» **Instructions for the task**:
Keep images out and repeat all data exactly.
-- Opening Marker --
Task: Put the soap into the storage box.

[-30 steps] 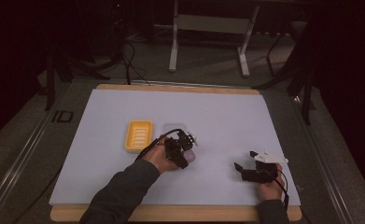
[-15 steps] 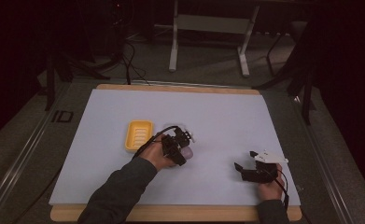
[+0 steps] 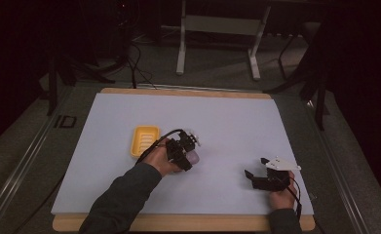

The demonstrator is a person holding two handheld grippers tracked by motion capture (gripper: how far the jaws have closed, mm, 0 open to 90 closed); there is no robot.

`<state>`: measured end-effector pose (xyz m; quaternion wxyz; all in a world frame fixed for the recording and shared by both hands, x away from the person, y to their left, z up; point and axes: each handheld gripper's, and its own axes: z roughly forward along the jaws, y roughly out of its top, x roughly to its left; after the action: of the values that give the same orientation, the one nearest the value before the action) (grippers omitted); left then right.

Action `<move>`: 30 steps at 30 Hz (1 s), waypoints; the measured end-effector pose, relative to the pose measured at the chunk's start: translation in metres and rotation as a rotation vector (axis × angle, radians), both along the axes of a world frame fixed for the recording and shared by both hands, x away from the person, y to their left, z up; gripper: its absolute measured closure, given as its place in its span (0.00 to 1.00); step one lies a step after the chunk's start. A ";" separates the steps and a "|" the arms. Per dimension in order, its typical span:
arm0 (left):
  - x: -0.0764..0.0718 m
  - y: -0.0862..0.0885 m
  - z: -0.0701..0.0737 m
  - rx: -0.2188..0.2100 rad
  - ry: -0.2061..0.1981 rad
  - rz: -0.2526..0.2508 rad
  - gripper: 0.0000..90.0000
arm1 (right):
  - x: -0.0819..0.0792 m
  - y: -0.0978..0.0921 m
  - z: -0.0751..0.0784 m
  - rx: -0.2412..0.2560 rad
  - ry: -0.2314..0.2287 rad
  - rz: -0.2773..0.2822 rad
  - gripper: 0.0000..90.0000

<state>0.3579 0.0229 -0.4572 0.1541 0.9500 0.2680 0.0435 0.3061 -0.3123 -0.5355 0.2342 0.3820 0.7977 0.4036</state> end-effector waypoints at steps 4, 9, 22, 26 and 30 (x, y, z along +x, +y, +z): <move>0.001 0.002 0.001 -0.001 0.003 0.003 0.55 | 0.000 0.000 0.000 0.000 0.000 0.000 0.18; 0.002 0.005 0.001 -0.005 0.005 0.012 0.55 | 0.000 0.000 0.000 0.000 0.000 0.000 0.18; 0.006 0.011 0.002 -0.008 0.013 0.026 0.55 | 0.000 0.000 0.000 0.001 0.001 0.000 0.18; 0.007 0.013 0.002 -0.009 0.015 0.031 0.55 | 0.000 0.000 0.000 0.001 0.001 0.000 0.18; 0.008 0.015 0.003 -0.011 0.017 0.036 0.55 | 0.000 0.000 0.000 0.001 0.001 0.000 0.18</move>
<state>0.3657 0.0378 -0.4547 0.1563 0.9445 0.2865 0.0368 0.3060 -0.3122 -0.5355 0.2335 0.3821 0.7979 0.4037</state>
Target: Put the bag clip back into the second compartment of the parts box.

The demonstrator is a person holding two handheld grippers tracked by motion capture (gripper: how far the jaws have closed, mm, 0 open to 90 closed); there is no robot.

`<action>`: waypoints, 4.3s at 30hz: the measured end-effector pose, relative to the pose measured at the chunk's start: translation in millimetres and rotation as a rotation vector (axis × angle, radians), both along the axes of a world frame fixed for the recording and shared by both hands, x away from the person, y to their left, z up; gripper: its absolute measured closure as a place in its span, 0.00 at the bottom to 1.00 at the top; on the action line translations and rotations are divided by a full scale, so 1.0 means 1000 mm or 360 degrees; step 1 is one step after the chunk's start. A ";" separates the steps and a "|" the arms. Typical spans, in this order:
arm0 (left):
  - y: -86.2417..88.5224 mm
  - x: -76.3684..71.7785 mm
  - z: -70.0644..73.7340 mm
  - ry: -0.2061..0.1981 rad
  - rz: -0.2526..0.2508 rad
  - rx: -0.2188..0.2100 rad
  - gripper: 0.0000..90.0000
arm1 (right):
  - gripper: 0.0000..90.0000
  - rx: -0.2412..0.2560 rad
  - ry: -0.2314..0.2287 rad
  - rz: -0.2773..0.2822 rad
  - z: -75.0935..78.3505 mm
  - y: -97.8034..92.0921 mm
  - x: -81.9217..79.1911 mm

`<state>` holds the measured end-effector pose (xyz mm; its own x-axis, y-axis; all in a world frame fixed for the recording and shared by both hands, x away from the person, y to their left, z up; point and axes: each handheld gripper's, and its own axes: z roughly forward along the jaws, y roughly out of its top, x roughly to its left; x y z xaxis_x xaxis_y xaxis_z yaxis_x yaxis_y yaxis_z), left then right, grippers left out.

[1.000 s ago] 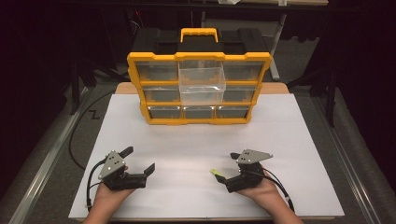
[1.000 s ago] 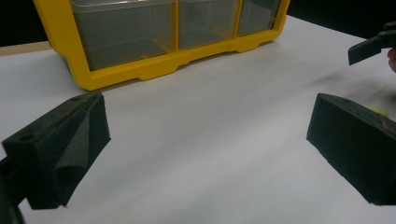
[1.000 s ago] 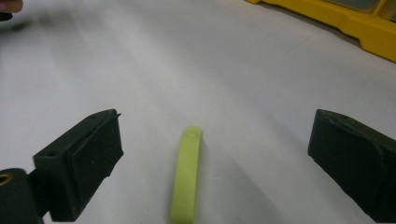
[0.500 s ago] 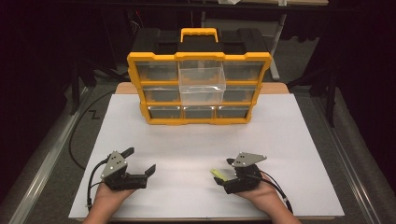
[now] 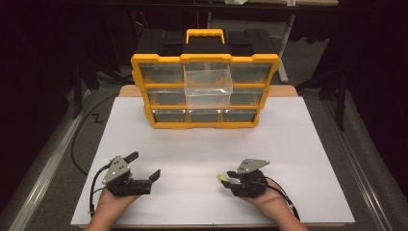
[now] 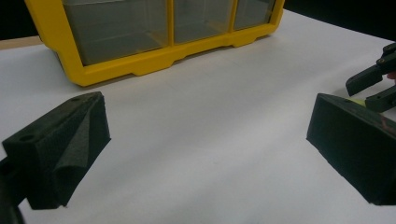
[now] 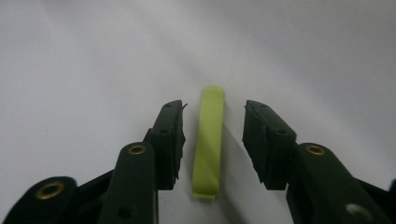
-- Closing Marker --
» **Solution to the exercise**:
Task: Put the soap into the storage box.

[-30 steps] 
[-15 steps] 
[+0 steps] 

The demonstrator is a person holding two handheld grippers tracked by motion capture (gripper: how far the jaws have closed, mm, 0 open to 90 closed); there is no robot.

`<state>`: measured end-effector pose (xyz m; quaternion wxyz; all in a world frame fixed for the recording and shared by both hands, x away from the person, y to their left, z up; point and axes: each handheld gripper's, and its own axes: z roughly forward along the jaws, y roughly out of its top, x roughly to its left; after the action: of the values that give the same orientation, the one nearest the value before the action) (grippers omitted); left then right.

Action `<move>`: 30 steps at 30 Hz (1 s), waypoints; the measured end-effector pose, relative to the pose measured at the chunk's start: translation in metres and rotation as a rotation vector (axis × angle, radians), both along the axes of a world frame fixed for the recording and shared by both hands, x away from the person, y to their left, z up; gripper: its absolute measured closure, given as its place in its span (0.00 to 1.00); step one lies a step after the chunk's start. A ";" separates the steps and a "|" the arms. Per dimension in order, its typical span:
arm0 (left):
  - x: -0.0764..0.0718 m
  - y: -0.0862..0.0885 m
  - z: -0.0701..0.0737 m
  - rx: -0.2188..0.2100 rad
  - ry: -0.2061..0.1981 rad
  - rz: -0.2526..0.2508 rad
  - gripper: 0.0000..90.0000
arm1 (right):
  - x: -0.0819..0.0792 m
  - y: -0.0978..0.0921 m
  - z: -0.0751..0.0784 m
  - rx: -0.2412..0.2560 rad
  - ry: -0.2314..0.2287 rad
  - rz: -0.2773..0.2822 rad
  - gripper: 0.0000..90.0000

<state>0.3579 0.0229 -0.4572 0.1541 0.9500 0.2680 0.0435 0.3061 -0.3123 -0.5355 0.2342 0.3820 0.7977 0.4036</state> end-effector waypoints at steps 4, 9, 22, 26 and 30 (x, y, z along +x, +y, +z): <move>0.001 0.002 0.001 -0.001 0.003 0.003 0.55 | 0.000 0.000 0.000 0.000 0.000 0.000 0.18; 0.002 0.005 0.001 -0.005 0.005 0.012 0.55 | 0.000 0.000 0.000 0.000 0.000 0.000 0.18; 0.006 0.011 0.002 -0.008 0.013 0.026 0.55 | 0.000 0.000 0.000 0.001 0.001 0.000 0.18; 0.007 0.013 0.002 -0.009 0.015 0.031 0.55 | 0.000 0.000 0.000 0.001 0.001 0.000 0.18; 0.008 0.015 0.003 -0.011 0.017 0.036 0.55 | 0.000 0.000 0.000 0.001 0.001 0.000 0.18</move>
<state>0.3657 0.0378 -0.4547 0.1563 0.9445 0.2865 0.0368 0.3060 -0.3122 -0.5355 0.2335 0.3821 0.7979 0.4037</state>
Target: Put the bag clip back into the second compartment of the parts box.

The demonstrator is a person holding two handheld grippers tracked by motion capture (gripper: how far the jaws have closed, mm, 0 open to 90 closed); there is no robot.

`<action>`: waypoints, 4.3s at 30hz: the measured end-effector pose, relative to the pose measured at the chunk's start: translation in millimetres and rotation as a rotation vector (axis × angle, radians), both along the axes of a world frame fixed for the recording and shared by both hands, x away from the person, y to their left, z up; gripper: its absolute measured closure as a place in its span, 0.00 at the bottom to 1.00 at the top; on the action line translations and rotations are divided by a full scale, so 1.0 means 1000 mm or 360 degrees; step 1 is one step after the chunk's start. A ";" separates the steps and a "|" the arms. Typical spans, in this order:
arm0 (left):
  - y: -86.2417..88.5224 mm
  - x: -76.3684..71.7785 mm
  - z: -70.0644..73.7340 mm
  - ry: -0.2061..0.1981 rad
  - rz: -0.2526..0.2508 rad
  - rx: -0.2188..0.2100 rad
  - gripper: 0.0000..90.0000
arm1 (right):
  - gripper: 0.0000..90.0000
  - rx: -0.2412..0.2560 rad
  - ry: -0.2314..0.2287 rad
  - rz: -0.2773..0.2822 rad
  - z: -75.0935..78.3505 mm
  - y: -97.8034..92.0921 mm
  - x: -81.9217..79.1911 mm

`<state>` holds the measured end-effector pose (xyz mm; its own x-axis, y-axis; all in a world frame fixed for the recording and shared by both hands, x away from the person, y to their left, z up; point and axes: each handheld gripper's, and its own axes: z roughly forward along the jaws, y roughly out of its top, x roughly to its left; x y z xaxis_x xaxis_y xaxis_z yaxis_x yaxis_y yaxis_z), left then right, grippers left out.

[1.000 s ago] 
[1.000 s ago] 
[1.000 s ago] 
[0.500 s ago] 
[now] 
[now] 
[now] 

There is no more output for this exercise.